The title of this blog, Overcoming Bias, marks a theme here: I try to look past appearances and correct biases, to see and say things as they are.  Periodically someone will ask: what’s so great about truth?  They commonly presume I’ve made a strong claim, such as that it is always better to believe and say the truth, no matter what the cost or topic.  I make no such claim.
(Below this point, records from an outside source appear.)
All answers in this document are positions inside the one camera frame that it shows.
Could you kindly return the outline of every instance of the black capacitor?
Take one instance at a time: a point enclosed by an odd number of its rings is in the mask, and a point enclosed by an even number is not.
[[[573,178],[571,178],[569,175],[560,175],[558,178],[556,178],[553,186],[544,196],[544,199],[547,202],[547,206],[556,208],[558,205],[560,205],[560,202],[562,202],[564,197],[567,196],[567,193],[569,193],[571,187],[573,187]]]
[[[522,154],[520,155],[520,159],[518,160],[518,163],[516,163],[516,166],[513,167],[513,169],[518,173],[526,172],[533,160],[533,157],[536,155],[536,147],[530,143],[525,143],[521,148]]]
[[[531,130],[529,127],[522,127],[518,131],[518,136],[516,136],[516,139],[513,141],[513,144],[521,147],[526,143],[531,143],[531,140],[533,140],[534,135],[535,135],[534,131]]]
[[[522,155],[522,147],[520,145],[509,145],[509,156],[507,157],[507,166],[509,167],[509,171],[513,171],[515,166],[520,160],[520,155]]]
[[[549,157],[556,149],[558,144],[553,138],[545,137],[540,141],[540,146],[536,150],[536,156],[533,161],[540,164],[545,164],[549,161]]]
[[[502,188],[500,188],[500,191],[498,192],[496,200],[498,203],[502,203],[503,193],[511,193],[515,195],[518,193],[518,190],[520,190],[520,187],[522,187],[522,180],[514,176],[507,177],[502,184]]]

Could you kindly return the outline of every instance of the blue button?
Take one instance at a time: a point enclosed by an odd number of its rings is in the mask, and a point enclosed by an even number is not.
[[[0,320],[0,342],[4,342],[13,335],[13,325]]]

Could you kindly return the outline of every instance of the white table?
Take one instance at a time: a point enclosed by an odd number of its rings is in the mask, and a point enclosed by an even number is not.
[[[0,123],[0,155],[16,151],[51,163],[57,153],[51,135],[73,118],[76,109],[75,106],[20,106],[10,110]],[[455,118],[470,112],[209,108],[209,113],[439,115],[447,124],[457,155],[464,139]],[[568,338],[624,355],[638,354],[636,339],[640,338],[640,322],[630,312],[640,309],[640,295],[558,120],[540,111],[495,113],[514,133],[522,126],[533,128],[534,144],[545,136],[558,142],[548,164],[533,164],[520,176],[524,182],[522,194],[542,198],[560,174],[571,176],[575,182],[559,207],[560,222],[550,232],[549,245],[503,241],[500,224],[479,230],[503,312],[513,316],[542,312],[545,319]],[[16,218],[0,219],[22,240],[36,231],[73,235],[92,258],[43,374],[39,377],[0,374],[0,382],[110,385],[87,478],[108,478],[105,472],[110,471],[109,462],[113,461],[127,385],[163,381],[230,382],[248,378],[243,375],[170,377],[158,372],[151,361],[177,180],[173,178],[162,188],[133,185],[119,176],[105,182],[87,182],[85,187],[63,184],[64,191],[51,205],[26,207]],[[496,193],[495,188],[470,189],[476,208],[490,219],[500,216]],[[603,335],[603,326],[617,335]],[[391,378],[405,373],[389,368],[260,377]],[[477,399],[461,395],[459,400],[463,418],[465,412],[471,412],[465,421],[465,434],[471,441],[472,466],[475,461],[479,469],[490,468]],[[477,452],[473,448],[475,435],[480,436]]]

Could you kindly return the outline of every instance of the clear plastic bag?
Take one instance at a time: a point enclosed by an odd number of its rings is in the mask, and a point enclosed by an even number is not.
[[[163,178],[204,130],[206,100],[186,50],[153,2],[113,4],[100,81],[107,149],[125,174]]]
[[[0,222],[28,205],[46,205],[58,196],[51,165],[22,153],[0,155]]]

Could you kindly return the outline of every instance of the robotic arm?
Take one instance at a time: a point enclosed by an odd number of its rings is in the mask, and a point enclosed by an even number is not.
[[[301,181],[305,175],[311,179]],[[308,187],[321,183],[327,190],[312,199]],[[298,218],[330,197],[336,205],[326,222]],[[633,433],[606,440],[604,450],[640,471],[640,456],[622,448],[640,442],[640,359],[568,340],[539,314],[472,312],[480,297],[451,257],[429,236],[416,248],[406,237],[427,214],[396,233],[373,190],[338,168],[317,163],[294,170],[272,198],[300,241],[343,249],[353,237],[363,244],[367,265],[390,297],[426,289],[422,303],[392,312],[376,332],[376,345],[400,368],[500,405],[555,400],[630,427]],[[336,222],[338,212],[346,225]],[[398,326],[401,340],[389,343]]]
Instead I’ll just note that it is a big world, and people vary in many ways.  A great many people give lip service to the truth, talking as if it was their highest allegiance.  Far fewer folks, perhaps none, are actually this way.  But since folks vary, there will be a furthest tail of this distribution, and those most-truth-seeking folks might appreciate relevant things to read.

In the vastness that is the web, there should be some places where folks who most want to see and say truth can congregate.  Of course far more folks want to claim the mantle of truth-teller than want to pay its real costs.  So you should treat with skepticism any claim that I’ve actually achieved this status far more than most folks.  And I make no such claim.

I will, however, suggest that truth seeking and telling can make useful and important contributions to the world.  The tendencies that we have inherited, genetically or culturally, to deceive ourselves and others no doubt contain wisdom, at least about when such behavior is in our personal interest.  But since the world is changing rapidly, our inherited tendencies can’t always get it right; someday they may go very wrong.  Somewhere, someone should think carefully and truthfully about recent or upcoming changes, ready to warn others about where our inherited self-deceptions could go off the rails.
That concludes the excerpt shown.